David actually got the head off the engine. He determined that at the least we were facing a broken rocker arm and valve spring. This was the automobile equivalent of a coronary. We weren't going any farther that night.

At dawn a black man found us. I think he was amused by our grease covered appearance, but was polite about it. He was quite friendly and drove us to a white owned filling station a few miles away.

By mid morning, we got the car towed to the station, and by afternoon the busy station owner told us he couldn't help us. He referred us to a another place a few miles further off the beaten track. Again we were getting towed. This time our journey by hook took us down a two-laner to sandy dirt road in a pine forest.

As we turned off the pavement Ralph and I looked at one another with apprehension. If the movie "Deliverance" had been made in 1969, our apprehension would have been terror. From the sandy dirt road the tow truck turned left into the pine woods, narrow and dark even at three in the afternoon.

After a quarter mile we came to a clearing of a few acres. In the middle of the clearing was a shack. It was unpainted and raised up above the ground. It became clear that the shack was a home when we spotted the three or four kids dressed in dirty underwear in the shade of the porch.

Surrounding the house, chrome and glass glistened from a field of wrecked cars.

Most had their hoods opened with weeds growing up through the engine compartments. David negotiated with the proprietor. The man claimed he could fix the car if David could get the parts to him. David seemed to trust him. Ralph and I didn't like the place or the man.

While they negotiated, Ralph and I conferred privately. We agreed that the Chrysler would never leave this auto purgatory, and we'd be lucky to leave intact ourselves.

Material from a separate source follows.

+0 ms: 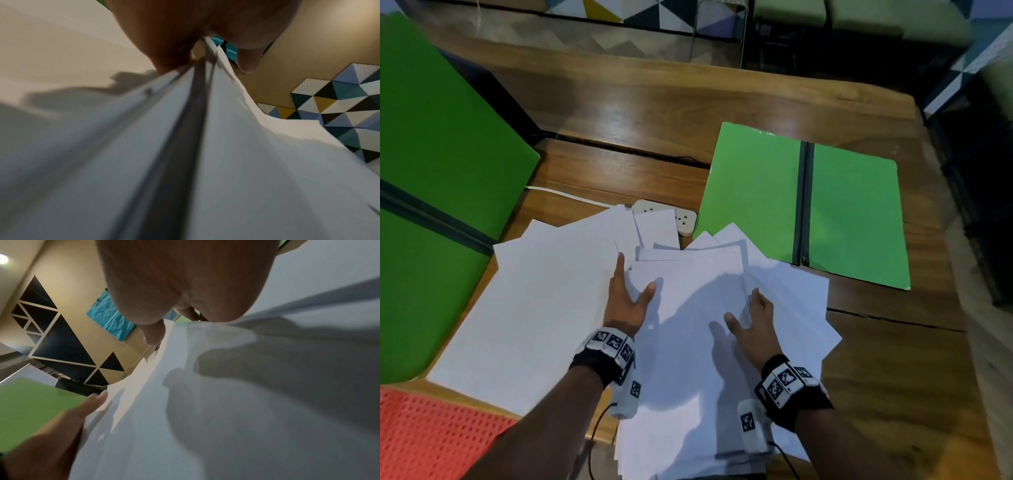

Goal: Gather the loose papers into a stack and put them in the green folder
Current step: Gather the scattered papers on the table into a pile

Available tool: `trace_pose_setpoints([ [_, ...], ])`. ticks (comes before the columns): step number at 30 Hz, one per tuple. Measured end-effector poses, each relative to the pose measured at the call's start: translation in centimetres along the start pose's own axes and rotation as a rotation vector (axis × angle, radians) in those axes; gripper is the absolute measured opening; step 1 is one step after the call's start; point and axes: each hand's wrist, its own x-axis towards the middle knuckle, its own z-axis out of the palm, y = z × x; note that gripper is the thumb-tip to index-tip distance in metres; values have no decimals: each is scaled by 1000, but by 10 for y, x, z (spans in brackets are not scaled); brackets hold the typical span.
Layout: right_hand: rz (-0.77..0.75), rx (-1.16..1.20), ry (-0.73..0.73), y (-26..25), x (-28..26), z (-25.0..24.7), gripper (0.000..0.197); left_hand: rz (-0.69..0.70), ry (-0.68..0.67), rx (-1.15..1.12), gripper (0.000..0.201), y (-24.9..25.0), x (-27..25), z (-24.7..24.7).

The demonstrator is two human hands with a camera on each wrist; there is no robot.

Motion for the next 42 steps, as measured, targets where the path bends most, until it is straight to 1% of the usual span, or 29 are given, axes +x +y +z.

Meanwhile, David made a deal with the proprietor to call from Florida to see what parts were necessary, and get a rush order started. David was ready to leave. I took him aside while Ralph small talked with the junkyard owner.

I suggested to Dave that he take with him anything he wanted to keep: clothes, tools, camera equipment... all we could carry.

He didn't understand. He thought we should leave stuff we didn't want to carry locked in the trunk. Travel light. We'd get it on the way back.

It was a delicate matter telling him we didn't think his car would be ready for the return trip. Dave did finally take the extra camera equipment bag out of the trunk before turning the keys over and climbing up into the tow truck.

"Ford" agency sign near North Carolina bustop. Sunday 3:25 p.m. July 13th 1969

The truck took us back to the village gas station. It was a small community of a few hundred people. It had the gas station, a Ford dealership (with a Model T vintage sign) and a small general store. The store was an addition to the front of a private home. The porch in front of the store was the bus station.

As we approached we noticed what looked like the victim of a hit and run laying in the road in front of the place. It turned out to be a hound dog that was alive. It lay motionless in the July afternoon sun ignoring traffic and even flies. The hound was owned by the elderly white manager of the store / bus station.

Upon inquiring we learned the dog's name was Frisky. Frisky got up only for buses.

Detail from "Blast-Off" pinball game Fayetteville, NC, bustop. Sunday 10:25 p.m. July 13th 1969

We sat on the porch studying the bus schedules and worked out a plan. We had a few hours to wait until 4:30 p.m. when a City Coach bus would come that could take us to Fayetteville.

Unfortunately, this bus would be a local, stopping at every gas station in North Carolina. But once in Fayetteville we could get an express bus to Florida. This scheme would get us to liftoff a day later than we planned, but still some time to get a good camping spot.